▸ Your goal: Your answer should be the complete set of entries, transcribed exactly.

▸ Data to examine:
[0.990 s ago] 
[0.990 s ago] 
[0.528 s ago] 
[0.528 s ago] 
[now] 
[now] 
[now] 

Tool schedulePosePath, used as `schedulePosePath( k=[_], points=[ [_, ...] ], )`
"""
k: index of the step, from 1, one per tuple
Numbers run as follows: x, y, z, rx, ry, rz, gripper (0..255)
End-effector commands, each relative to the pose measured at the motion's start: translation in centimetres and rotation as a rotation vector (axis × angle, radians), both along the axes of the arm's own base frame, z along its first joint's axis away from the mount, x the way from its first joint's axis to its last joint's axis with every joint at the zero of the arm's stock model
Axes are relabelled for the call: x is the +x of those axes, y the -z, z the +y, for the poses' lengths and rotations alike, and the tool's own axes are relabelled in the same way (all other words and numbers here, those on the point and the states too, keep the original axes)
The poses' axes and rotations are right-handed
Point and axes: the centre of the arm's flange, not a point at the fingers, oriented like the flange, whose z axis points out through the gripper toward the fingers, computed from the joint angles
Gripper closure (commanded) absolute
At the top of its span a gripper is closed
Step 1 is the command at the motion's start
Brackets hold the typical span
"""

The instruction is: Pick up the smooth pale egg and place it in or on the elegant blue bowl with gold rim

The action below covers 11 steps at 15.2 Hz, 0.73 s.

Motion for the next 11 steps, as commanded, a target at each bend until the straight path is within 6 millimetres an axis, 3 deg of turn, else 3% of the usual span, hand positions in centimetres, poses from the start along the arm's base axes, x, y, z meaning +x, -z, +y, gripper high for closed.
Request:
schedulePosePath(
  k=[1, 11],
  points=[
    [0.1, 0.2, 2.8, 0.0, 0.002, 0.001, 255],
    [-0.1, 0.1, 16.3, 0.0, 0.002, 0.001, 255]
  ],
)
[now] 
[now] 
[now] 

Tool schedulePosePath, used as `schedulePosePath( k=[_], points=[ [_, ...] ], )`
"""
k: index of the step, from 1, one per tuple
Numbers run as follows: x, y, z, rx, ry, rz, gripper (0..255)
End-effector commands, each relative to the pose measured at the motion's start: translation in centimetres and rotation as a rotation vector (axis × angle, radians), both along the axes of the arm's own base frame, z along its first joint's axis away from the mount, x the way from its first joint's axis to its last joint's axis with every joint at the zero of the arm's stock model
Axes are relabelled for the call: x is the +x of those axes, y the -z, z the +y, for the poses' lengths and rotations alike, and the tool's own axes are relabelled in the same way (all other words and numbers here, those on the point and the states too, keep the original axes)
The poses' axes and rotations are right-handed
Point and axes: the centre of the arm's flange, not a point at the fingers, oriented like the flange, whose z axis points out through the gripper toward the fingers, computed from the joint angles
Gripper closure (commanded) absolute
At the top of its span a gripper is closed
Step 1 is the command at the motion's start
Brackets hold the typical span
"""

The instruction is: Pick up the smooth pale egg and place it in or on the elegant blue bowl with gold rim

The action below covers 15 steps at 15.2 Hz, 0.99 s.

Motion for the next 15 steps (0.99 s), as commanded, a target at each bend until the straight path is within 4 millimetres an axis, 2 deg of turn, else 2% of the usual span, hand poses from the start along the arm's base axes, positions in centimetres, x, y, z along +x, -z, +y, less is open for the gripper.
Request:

▸ Response to the task:
[0.990 s ago] 
[0.990 s ago] 
[0.528 s ago] 
[0.528 s ago] 
[now] 
[now] 
[now] 

Tool schedulePosePath, used as `schedulePosePath( k=[_], points=[ [_, ...] ], )`
"""
k: index of the step, from 1, one per tuple
Numbers run as follows: x, y, z, rx, ry, rz, gripper (0..255)
End-effector commands, each relative to the pose measured at the motion's start: translation in centimetres and rotation as a rotation vector (axis × angle, radians), both along the axes of the arm's own base frame, z along its first joint's axis away from the mount, x the way from its first joint's axis to its last joint's axis with every joint at the zero of the arm's stock model
Axes are relabelled for the call: x is the +x of those axes, y the -z, z the +y, for the poses' lengths and rotations alike, and the tool's own axes are relabelled in the same way (all other words and numbers here, those on the point and the states too, keep the original axes)
The poses' axes and rotations are right-handed
Point and axes: the centre of the arm's flange, not a point at the fingers, oriented like the flange, whose z axis points out through the gripper toward the fingers, computed from the joint angles
Gripper closure (commanded) absolute
At the top of its span a gripper is closed
Step 1 is the command at the motion's start
Brackets hold the typical span
"""

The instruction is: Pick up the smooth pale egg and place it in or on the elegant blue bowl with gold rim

The action below covers 11 steps at 15.2 Hz, 0.73 s.

Motion for the next 11 steps, as commanded, a target at each bend until the straight path is within 6 millimetres an axis, 3 deg of turn, else 3% of the usual span, hand positions in centimetres, poses from the start along the arm's base axes, x, y, z meaning +x, -z, +y, gripper high for closed.
Request:
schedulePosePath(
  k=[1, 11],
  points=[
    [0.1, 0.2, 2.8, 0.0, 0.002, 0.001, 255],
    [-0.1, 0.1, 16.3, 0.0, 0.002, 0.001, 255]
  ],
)
[now] 
[now] 
[now] 

Tool schedulePosePath, used as `schedulePosePath( k=[_], points=[ [_, ...] ], )`
"""
k: index of the step, from 1, one per tuple
Numbers run as follows: x, y, z, rx, ry, rz, gripper (0..255)
End-effector commands, each relative to the pose measured at the motion's start: translation in centimetres and rotation as a rotation vector (axis × angle, radians), both along the axes of the arm's own base frame, z along its first joint's axis away from the mount, x the way from its first joint's axis to its last joint's axis with every joint at the zero of the arm's stock model
Axes are relabelled for the call: x is the +x of those axes, y the -z, z the +y, for the poses' lengths and rotations alike, and the tool's own axes are relabelled in the same way (all other words and numbers here, those on the point and the states too, keep the original axes)
The poses' axes and rotations are right-handed
Point and axes: the centre of the arm's flange, not a point at the fingers, oriented like the flange, whose z axis points out through the gripper toward the fingers, computed from the joint angles
Gripper closure (commanded) absolute
At the top of its span a gripper is closed
Step 1 is the command at the motion's start
Brackets hold the typical span
"""

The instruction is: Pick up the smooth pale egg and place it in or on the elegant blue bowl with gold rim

The action below covers 15 steps at 15.2 Hz, 0.99 s.

Motion for the next 15 steps (0.99 s), as commanded, a target at each bend until the straight path is within 4 millimetres an axis, 2 deg of turn, else 2% of the usual span, hand poses from the start along the arm's base axes, positions in centimetres, x, y, z along +x, -z, +y, less is open for the gripper.
Request:

Nothing further is needed for the exercise.